• YOUR GOAL: Return the whole listing, line for line, without the pictures in it.

• GIVEN MATERIAL:
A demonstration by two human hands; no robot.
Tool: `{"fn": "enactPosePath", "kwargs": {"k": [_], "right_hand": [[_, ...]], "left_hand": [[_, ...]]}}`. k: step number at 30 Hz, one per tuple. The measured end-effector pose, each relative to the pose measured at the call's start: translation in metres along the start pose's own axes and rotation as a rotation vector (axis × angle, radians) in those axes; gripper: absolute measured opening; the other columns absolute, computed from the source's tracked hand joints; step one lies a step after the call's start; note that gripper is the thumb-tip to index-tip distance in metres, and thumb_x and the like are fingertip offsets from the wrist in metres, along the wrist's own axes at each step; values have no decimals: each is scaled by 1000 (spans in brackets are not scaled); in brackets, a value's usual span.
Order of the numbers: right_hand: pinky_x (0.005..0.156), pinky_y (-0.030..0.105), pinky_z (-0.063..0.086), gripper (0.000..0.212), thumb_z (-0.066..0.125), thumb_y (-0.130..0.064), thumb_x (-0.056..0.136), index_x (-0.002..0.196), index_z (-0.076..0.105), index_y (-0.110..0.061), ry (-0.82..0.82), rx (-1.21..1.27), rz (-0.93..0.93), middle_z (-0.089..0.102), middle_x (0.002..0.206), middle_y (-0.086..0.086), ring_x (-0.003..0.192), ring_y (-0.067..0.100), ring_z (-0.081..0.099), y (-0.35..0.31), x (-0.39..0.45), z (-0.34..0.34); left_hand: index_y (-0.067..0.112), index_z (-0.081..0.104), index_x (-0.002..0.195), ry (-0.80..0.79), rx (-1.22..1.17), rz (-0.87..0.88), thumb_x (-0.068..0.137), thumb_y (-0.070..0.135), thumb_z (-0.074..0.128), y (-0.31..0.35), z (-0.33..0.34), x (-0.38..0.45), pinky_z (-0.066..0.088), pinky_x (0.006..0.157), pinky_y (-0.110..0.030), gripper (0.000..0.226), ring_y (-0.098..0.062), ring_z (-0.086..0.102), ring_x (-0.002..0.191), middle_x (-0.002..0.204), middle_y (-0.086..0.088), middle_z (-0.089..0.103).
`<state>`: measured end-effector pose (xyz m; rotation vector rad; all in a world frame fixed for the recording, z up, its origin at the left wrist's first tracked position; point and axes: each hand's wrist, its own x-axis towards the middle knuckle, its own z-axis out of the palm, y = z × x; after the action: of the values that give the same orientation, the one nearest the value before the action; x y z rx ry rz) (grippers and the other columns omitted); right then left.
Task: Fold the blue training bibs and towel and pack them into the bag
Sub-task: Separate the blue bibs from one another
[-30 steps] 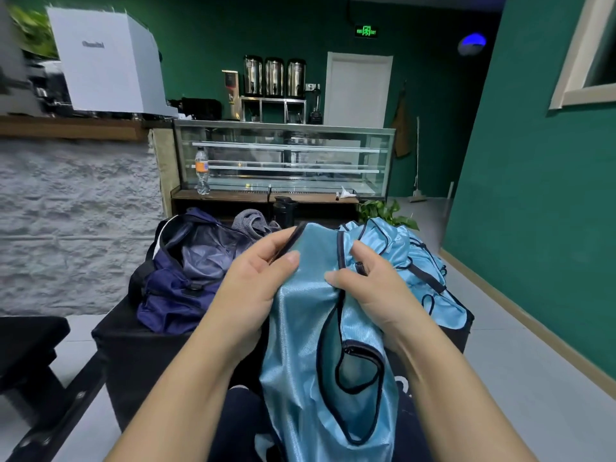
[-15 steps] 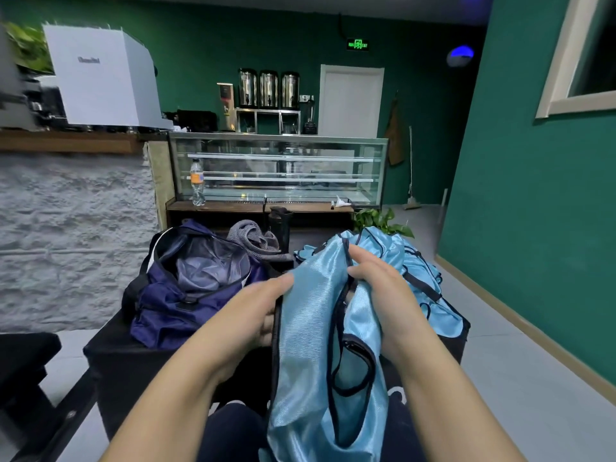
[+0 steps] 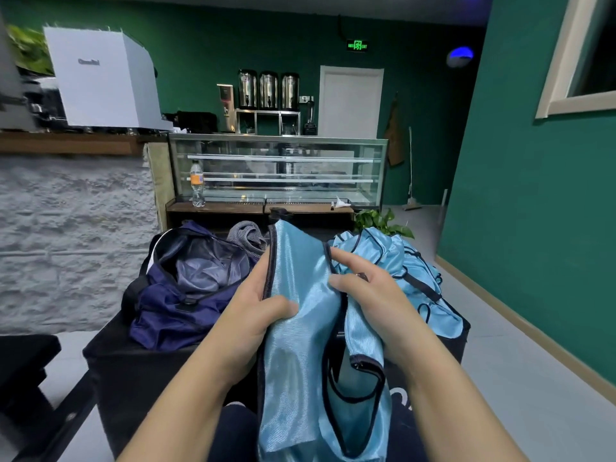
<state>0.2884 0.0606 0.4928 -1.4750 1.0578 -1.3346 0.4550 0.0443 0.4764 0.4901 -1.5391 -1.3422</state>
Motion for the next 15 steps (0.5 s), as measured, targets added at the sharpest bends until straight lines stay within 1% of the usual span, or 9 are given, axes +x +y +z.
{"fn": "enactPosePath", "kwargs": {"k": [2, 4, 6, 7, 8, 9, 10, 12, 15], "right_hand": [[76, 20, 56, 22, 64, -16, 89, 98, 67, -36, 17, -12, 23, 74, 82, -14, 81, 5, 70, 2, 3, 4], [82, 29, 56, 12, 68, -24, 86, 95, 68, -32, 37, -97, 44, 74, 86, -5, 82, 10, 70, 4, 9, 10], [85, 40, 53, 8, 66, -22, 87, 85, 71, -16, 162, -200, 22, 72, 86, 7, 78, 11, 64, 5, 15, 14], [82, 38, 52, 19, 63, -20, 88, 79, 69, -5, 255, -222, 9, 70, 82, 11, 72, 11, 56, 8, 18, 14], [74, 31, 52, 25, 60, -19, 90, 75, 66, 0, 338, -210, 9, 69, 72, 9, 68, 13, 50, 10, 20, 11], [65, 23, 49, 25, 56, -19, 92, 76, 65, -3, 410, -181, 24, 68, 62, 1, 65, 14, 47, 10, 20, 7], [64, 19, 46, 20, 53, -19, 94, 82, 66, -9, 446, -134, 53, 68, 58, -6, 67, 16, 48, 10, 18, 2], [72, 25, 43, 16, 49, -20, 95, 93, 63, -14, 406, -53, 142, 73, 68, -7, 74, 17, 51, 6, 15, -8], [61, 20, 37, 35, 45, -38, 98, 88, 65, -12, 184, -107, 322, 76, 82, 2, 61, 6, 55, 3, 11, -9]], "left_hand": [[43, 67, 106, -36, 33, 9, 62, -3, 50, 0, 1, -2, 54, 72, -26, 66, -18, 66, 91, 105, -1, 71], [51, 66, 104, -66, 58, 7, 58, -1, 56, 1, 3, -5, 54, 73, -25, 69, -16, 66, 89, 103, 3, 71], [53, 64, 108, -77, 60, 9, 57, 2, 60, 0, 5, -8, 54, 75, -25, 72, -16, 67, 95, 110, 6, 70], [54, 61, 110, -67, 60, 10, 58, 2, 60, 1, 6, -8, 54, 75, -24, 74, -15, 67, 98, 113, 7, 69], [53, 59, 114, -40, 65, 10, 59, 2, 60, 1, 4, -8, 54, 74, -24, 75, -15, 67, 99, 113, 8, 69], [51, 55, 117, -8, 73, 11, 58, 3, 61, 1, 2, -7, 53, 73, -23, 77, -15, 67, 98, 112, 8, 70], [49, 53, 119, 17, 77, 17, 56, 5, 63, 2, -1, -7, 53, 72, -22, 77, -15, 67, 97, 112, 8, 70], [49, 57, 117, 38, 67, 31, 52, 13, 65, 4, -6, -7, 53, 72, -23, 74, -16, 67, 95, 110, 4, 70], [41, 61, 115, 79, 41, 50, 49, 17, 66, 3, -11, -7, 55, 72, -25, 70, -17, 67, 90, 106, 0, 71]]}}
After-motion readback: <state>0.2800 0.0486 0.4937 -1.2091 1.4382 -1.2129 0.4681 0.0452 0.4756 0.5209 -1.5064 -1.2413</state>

• SOLUTION FOR THIS TASK:
A demonstration by two human hands; no robot.
Tool: `{"fn": "enactPosePath", "kwargs": {"k": [_], "right_hand": [[_, ...]], "left_hand": [[_, ...]]}}`. k: step number at 30 Hz, one per tuple. The measured end-effector pose, each relative to the pose measured at the call's start: translation in metres along the start pose's own axes and rotation as a rotation vector (axis × angle, radians) in those axes; gripper: absolute measured opening; the other columns absolute, computed from the source's tracked hand joints; step one lies a step after the call's start; note that gripper is the thumb-tip to index-tip distance in metres, and thumb_x and the like are fingertip offsets from the wrist in metres, along the wrist's own axes at each step; values have no decimals: each is scaled by 1000 (spans in brackets are not scaled); in brackets, a value's usual span.
Order of the numbers: right_hand: pinky_x (0.005..0.156), pinky_y (-0.030..0.105), pinky_z (-0.063..0.086), gripper (0.000..0.212), thumb_z (-0.066..0.125), thumb_y (-0.130..0.064), thumb_x (-0.056..0.136), index_x (-0.002..0.196), index_z (-0.076..0.105), index_y (-0.110..0.061), ry (-0.82..0.82), rx (-1.21..1.27), rz (-0.93..0.93), middle_z (-0.089..0.102), middle_x (0.002..0.206), middle_y (-0.086..0.086), ring_x (-0.003..0.192), ring_y (-0.067..0.100), ring_z (-0.081..0.099), y (-0.35..0.31), x (-0.39..0.45), z (-0.34..0.34); left_hand: index_y (-0.067..0.112), index_z (-0.081..0.104), index_x (-0.002..0.195), ry (-0.80..0.79), rx (-1.22..1.17), rz (-0.87..0.88), thumb_x (-0.068..0.137), thumb_y (-0.070..0.135), thumb_z (-0.074..0.128), y (-0.31..0.35), z (-0.33..0.34), x (-0.38..0.45), pinky_z (-0.066..0.088), pinky_x (0.006..0.157), pinky_y (-0.110..0.030), gripper (0.000..0.226), ring_y (-0.098..0.062), ring_z (-0.086..0.102), ring_x (-0.002..0.191), middle_x (-0.002..0.204), middle_y (-0.086..0.088), middle_z (-0.089..0.103).
`<state>`: measured end-effector pose (xyz m; rotation vector rad; all in a world frame fixed for the recording, z up, its origin at the left wrist's first tracked position; point and axes: each hand's wrist, its own x-axis towards the middle knuckle, its own z-axis out of the palm, y = z × x; after the action: of the values that give the same orientation, the one nearest the value before the action; x y z rx ry rz) (grippers and the other columns omitted); right then left.
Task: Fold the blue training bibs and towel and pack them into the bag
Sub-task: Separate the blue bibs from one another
[-30 steps] 
[-15 steps] 
[+0 steps] 
<state>0.2884 0.0606 0.4928 -1.4750 1.0578 -1.3346 0.4550 0.0443 0.4764 0.4901 -1.5391 -1.3422</state>
Motion for the next 15 steps (0.5 s), as measured, targets added at the sharpest bends until straight lines stay within 1% of the usual span, or 9 are given, axes +x +y +z.
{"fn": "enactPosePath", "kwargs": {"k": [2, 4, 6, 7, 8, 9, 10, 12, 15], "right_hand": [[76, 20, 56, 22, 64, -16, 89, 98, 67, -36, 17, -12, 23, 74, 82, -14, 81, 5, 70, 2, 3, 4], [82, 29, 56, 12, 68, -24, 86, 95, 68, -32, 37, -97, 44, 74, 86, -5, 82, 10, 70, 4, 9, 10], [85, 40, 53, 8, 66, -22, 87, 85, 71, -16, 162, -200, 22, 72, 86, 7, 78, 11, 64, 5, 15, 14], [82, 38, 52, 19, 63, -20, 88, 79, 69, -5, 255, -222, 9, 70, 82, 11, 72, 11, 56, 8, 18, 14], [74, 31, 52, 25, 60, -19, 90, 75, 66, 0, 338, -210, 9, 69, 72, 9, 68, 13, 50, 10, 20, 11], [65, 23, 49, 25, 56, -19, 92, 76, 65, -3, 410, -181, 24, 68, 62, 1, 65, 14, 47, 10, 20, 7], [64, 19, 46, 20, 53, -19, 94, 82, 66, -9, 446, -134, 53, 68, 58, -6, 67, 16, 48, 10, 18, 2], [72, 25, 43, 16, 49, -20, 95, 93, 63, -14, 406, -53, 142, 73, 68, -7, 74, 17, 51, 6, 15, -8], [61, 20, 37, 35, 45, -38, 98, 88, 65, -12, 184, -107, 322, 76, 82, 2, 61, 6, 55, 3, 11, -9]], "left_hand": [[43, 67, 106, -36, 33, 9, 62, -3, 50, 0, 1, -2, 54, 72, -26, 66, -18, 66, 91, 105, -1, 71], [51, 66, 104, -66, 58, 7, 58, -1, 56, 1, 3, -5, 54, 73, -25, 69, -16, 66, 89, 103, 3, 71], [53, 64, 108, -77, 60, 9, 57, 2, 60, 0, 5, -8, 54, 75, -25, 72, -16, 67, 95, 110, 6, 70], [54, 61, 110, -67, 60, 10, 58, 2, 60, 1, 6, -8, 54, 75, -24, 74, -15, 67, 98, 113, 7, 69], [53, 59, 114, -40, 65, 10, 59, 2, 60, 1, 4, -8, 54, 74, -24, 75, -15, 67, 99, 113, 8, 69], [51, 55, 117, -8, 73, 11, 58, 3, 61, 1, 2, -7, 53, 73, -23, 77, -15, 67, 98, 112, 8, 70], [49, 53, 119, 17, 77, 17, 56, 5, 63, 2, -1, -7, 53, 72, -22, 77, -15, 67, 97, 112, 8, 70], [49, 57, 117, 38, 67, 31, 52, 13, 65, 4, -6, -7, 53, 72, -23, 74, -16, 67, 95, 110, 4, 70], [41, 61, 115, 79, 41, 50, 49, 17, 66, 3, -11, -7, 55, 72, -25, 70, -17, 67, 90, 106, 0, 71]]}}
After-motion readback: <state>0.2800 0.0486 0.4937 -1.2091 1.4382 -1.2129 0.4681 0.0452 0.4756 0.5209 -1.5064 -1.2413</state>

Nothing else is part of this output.